[The data]
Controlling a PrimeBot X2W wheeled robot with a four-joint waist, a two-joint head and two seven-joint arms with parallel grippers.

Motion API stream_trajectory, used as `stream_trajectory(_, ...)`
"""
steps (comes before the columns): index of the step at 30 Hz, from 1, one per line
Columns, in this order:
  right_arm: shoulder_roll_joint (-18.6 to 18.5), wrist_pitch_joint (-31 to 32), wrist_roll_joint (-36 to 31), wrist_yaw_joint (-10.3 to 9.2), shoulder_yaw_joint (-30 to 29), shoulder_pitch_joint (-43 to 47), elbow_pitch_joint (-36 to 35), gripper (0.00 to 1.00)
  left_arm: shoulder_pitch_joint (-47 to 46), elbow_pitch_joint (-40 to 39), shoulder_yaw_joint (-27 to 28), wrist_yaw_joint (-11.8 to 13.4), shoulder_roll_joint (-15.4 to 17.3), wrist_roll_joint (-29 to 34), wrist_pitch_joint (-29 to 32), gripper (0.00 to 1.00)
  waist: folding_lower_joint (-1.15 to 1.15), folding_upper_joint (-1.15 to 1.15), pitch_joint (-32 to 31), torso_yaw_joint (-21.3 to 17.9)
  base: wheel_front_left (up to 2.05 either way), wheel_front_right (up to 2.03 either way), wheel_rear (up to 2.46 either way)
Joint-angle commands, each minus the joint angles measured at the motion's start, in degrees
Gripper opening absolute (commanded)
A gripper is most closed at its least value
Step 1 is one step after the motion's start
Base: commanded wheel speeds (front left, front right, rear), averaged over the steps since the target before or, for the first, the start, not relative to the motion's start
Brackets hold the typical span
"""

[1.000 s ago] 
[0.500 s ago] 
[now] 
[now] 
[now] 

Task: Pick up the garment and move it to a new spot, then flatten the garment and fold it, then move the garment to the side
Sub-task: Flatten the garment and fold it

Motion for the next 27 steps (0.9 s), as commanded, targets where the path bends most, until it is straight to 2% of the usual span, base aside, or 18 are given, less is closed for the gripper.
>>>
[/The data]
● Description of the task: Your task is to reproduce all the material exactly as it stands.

● Answer box:
Controlling a PrimeBot X2W wheeled robot with a four-joint waist, a two-joint head and two seven-joint arms with parallel grippers.

Motion API stream_trajectory, used as `stream_trajectory(_, ...)`
"""
steps (comes before the columns): index of the step at 30 Hz, from 1, one per line
Columns, in this order:
  right_arm: shoulder_roll_joint (-18.6 to 18.5), wrist_pitch_joint (-31 to 32), wrist_roll_joint (-36 to 31), wrist_yaw_joint (-10.3 to 9.2), shoulder_yaw_joint (-30 to 29), shoulder_pitch_joint (-43 to 47), elbow_pitch_joint (-36 to 35), gripper (0.00 to 1.00)
  left_arm: shoulder_pitch_joint (-47 to 46), elbow_pitch_joint (-40 to 39), shoulder_yaw_joint (-27 to 28), wrist_yaw_joint (-11.8 to 13.4), shoulder_roll_joint (-15.4 to 17.3), wrist_roll_joint (-29 to 34), wrist_pitch_joint (-29 to 32), gripper (0.00 to 1.00)
  waist: folding_lower_joint (-1.15 to 1.15), folding_upper_joint (-1.15 to 1.15), pitch_joint (-32 to 31), torso_yaw_joint (-21.3 to 17.9)
  base: wheel_front_left (up to 2.05 either way), wheel_front_right (up to 2.03 either way), wheel_rear (up to 2.46 either way)
Joint-angle commands, each minus the joint angles measured at the motion's start, in degrees
Gripper opening absolute (commanded)
A gripper is most closed at its least value
Step 1 is one step after the motion's start
Base: commanded wheel speeds (front left, front right, rear), averaged over the steps since the target before or, for the first, the start, not relative to the motion's start
Brackets hold the typical span
"""

[1.000 s ago] 
[0.500 s ago] 
[now] 
[now] 
[now] 

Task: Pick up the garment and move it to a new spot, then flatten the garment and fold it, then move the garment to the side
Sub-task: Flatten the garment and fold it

Motion for the next 27 steps (0.9 s), as commanded, targets where the path bends most, until it is straight to 2% of the usual span, base aside, or 18 are given, less is closed for the gripper.
>>>

The exercise concludes with that.